Tag Archives: gaze

mysterious mannequins and abject objects

Leonor Fini by Henri Cartier Bresson,Paris-1933

Leonor Fini by Henri Cartier Bresson, Paris (1933)

Mannequins, E1 by John Claridge, 1968

Mannequins, E1 by John Claridge (1968)

There is something about undressed, outdated mannequins than renders them automatically unsettling. It’s not quite the same feeling as seeing someone undressed you shouldn’t be (and we all know I’m not that much of a prude). Rather, it’s the unnerving sentiment of witnessing an object rendered obsolete. Naked, a mannequin is stripped of its intented purpose – a plastic object whose sole purpose it is to mimic the human body, created for consumers.
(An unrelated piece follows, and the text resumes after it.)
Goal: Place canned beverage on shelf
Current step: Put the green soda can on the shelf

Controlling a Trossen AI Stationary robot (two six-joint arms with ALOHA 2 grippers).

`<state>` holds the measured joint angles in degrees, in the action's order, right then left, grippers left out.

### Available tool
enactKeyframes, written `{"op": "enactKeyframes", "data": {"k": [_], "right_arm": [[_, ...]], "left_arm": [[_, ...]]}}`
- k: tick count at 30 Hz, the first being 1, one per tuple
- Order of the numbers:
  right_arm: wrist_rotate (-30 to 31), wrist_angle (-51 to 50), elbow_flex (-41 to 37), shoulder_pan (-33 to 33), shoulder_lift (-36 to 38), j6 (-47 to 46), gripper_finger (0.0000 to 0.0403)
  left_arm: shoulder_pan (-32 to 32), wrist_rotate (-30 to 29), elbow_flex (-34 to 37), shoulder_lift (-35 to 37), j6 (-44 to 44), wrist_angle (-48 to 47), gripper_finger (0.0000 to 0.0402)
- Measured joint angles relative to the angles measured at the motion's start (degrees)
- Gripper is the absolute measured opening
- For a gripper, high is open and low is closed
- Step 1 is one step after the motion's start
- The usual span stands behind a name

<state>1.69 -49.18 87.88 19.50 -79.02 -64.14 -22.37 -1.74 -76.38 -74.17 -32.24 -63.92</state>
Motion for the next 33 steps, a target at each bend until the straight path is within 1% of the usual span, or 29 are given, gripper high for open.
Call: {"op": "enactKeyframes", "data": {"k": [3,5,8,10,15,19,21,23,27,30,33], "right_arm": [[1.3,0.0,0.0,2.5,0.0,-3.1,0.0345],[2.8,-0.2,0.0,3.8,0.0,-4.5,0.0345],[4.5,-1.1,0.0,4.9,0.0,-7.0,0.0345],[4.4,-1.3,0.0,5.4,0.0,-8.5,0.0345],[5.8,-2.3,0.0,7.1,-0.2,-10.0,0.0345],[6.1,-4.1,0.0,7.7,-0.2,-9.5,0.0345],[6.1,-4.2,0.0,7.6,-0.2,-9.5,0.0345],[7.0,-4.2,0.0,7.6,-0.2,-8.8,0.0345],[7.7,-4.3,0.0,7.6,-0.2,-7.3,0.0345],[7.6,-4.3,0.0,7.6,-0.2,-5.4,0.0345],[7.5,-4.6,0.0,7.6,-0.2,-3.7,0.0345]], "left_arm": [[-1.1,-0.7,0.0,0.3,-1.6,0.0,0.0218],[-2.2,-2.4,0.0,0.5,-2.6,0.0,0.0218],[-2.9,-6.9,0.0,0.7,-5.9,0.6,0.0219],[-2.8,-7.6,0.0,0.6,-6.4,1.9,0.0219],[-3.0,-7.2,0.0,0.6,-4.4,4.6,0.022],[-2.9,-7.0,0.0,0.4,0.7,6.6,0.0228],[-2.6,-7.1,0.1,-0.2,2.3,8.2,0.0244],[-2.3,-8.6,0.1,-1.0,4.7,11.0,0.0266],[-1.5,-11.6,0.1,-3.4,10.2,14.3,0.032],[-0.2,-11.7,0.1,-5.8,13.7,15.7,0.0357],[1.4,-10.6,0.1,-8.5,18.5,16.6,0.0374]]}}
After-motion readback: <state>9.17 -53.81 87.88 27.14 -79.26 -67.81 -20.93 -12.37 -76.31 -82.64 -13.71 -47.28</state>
Abandoned, unused, immobile – they also happen to make for fabulous photography subjects.

Oct. 16, 1970: The Times chronicled the sale of used display stock at a warehouse on Long Island, an event that the reporter said “would have made a swarm of locusts look like a bunch of lazy butterflies.” The complete dummies cost $10 and $20,  “but the parts were a bargain,” the caption said. “You could get a hand for five cents or buy an arm for a dime.”
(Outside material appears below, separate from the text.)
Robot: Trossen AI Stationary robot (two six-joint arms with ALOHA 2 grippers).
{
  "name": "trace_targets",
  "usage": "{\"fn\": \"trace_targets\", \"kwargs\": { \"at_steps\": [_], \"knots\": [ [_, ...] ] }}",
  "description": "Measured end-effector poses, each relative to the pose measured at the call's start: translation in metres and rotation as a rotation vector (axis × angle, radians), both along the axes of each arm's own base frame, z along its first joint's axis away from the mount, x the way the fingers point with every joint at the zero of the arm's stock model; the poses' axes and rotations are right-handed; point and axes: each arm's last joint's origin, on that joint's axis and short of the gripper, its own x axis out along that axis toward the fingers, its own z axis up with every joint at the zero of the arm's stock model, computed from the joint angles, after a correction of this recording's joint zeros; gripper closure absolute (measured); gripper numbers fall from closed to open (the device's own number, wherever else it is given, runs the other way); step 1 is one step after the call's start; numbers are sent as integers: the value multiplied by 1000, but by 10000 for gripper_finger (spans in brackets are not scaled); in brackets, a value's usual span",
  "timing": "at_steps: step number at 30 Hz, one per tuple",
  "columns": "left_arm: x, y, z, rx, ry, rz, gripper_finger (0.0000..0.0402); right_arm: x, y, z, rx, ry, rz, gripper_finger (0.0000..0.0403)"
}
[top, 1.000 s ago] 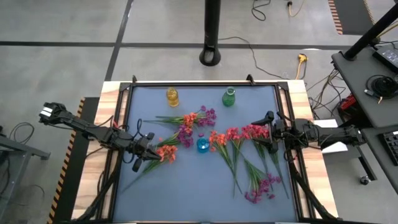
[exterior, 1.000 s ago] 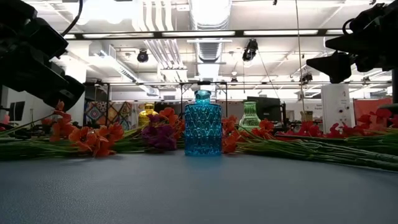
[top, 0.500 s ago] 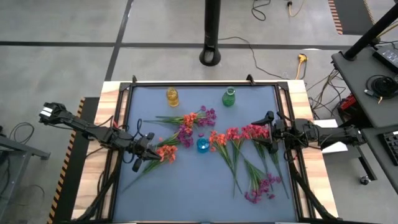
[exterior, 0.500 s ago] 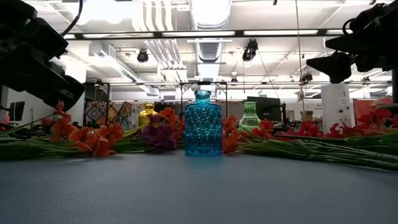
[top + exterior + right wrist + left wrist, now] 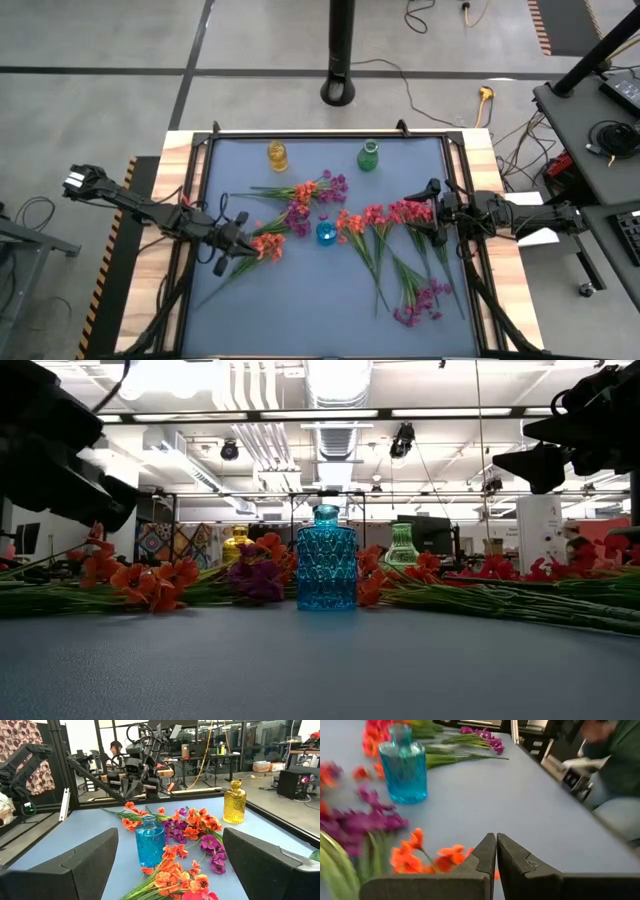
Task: Sort flowers into vase by color
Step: Put the center violet flower into the blue vase
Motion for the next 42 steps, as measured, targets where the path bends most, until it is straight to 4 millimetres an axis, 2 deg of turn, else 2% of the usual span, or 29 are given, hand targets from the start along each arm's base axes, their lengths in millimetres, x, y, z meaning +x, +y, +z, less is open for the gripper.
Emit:
{"fn": "trace_targets", "kwargs": {
  "at_steps": [7, 10, 13, 15, 17, 21, 25, 34, 42],
  "knots": [
    [5, 3, 24, -35, -255, 143, 402, 0, 0, 1, -79, -5, -3, 51],
    [5, 3, 36, -103, -365, 166, 402, 0, 0, 1, -72, -6, -3, 51],
    [4, 4, 48, -281, -452, 179, 402, 0, 0, 1, -61, -10, -16, 51],
    [2, 5, 55, -533, -464, 186, 402, 0, -2, 2, -51, -18, -68, 51],
    [2, 6, 58, -615, -475, 205, 402, 0, -3, 3, -8, -26, -95, 51],
    [1, 8, 60, -598, -514, 260, 402, 0, -4, 3, 207, -49, -123, 51],
    [2, 7, 59, -589, -505, 261, 402, -1, -5, 3, 324, -70, -167, 51],
    [7, 6, 51, -570, -436, 276, 402, -1, -6, 3, 318, -71, -182, 51],
    [18, 3, 39, -594, -305, 333, 402, -1, -6, 3, 345, -76, -189, 51]
  ]
}}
José Alemany - Mannequin Head Studies, 1920s -1930s

José Alemany – Mannequin Head Studies, 1920s -1930s

Manuel Álvarez Bravo, Maniquí tapado (Mannequin covered), 1931

Manuel Álvarez Bravo, Maniquí tapado (Mannequin covered), 1931

Don’t these two next photos, by John Vachon and WeeGee respectively, look as though they could be the same mannequins?

Two female mannequins stand undressed in a windowshop front in the 1940s. Photographed by John Vachon

Department Store Models, Chicago, Illinois by John Vachon (July 1940)
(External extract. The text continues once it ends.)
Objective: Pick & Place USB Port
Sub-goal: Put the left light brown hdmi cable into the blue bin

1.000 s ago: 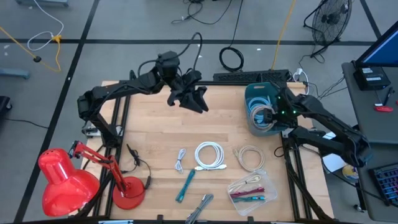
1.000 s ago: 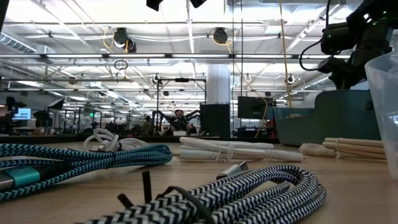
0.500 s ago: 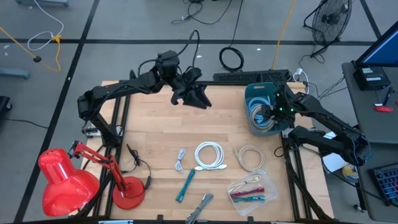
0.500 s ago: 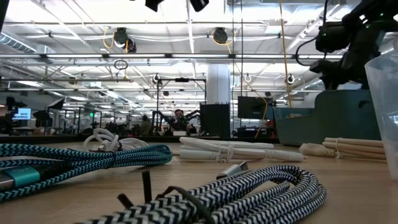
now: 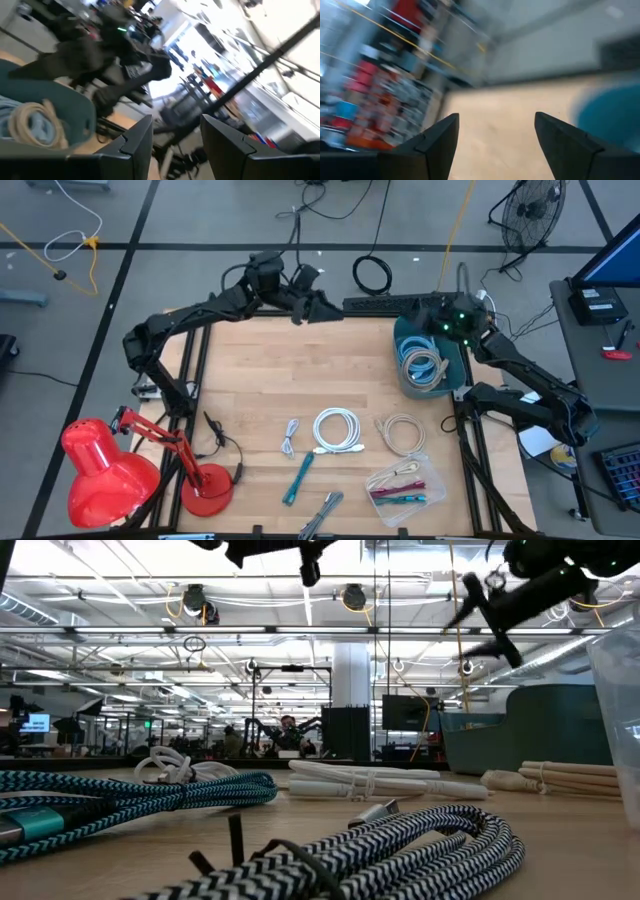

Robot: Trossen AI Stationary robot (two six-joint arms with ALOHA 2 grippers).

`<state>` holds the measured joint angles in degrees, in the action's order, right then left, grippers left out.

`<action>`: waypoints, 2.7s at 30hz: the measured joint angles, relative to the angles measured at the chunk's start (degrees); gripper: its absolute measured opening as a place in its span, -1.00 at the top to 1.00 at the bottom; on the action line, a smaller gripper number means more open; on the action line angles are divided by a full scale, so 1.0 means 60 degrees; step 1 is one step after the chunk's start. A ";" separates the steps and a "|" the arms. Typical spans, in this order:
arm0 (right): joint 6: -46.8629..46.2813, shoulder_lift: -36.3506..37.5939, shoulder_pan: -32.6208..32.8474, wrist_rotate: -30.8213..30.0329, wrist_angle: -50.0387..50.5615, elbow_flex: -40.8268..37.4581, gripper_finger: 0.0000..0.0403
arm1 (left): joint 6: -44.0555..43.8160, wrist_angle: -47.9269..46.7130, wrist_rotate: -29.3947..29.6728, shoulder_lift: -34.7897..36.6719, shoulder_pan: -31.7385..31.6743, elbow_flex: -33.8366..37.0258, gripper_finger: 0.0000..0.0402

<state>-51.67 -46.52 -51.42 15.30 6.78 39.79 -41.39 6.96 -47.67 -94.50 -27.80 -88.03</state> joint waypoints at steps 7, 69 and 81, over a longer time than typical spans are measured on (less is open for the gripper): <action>-0.1240 0.0000 0.0016 0.0109 -0.2385 0.0000 -0.25 | -0.0179 -0.0286 0.1555 0.0000 -0.0291 0.0000 0.16; 0.8848 0.0742 0.0148 0.3308 0.4703 0.0011 0.14 | -0.0958 -0.1072 0.4223 0.0000 0.1050 0.0000 0.16; 1.0076 0.0761 0.0776 -0.2039 0.6118 0.0539 -0.03 | -0.0874 -0.1418 0.4203 0.0000 0.1021 0.0000 0.16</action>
<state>8.79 -41.96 -46.76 3.07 43.49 43.02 -46.63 -1.54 -22.46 -94.50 -21.67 -88.03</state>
Mannequins by Weegee (1942)

Mannequins by Weegee (1942)

Leonor Fini by Henri Cartier-Bresson

Surrealist artist Leonor Fini by Henri Cartier-Bresson (1933)

Last year marked the first time I had the pleasure of seeing some of Leonor Fini’s pieces when the exhibition In Wonderland: The Surrealist Adventures of Women Artists in Mexico and the United States was in Quebec City. What a fabulous woman, what strange photos. If only I could have been a fly on the wall when Cartier-Bresson and Fini concocted these images…

Some of the more talented photographers took an interesting spin on the idea that mannequins were designed to be looked at. Designed to stand still, in glass in storefronts, to elicit curiosity, excitement, and desire – hopefully, the desire to be wearing the clothes they were modelling. But when these mannequins are in various states of undress, or better yet missing limbs and wigs, the visual impact packs an even bigger punch.

Being watched…

Hans Mauli

Hans Mauli

…or  watching.

Wilmington, North Carolina, 1950 by Elliot Erwitt

Wilmington, North Carolina, 1950 by Elliot Erwitt

Mannequins, Thieves Bazaar, Bombay by Ferenc Berko, 1938-47

Mannequins, Thieves Bazaar, Bombay by Ferenc Berko (1938-47)

As I researched some of these photographs, spanning fifty years and several countries, I wondered why mannequins are such a compelling subject. There is just so much to explore in the idea that an object, designed to mimic the human body, serving consumers. There is also the simple fact that one of the main reasons mannequins have been a popular subject for photographers and artists is that they are motionless, and hold their poses effortlessly – as opposed to their living, breathing counterparts.

We could easily get into some of the more controversial elements – how mannequins present an idealized version of the human body, how female mannequins are often sexualized, how they have evolved over the years, etc. I could also join the crowds of feminists who have ripped into famous fashion photographers, namely Helmut Newton and Guy Bourdin, for the visual ways in which they objectified women, and often involved pairing live models with dopplegänger plastic mannequins.

There’s also the curious fact that the word for model in French is, in fact, mannequin.

But really the main purpose me sharing these images with you is the fact that I find them beautiful and intriguing.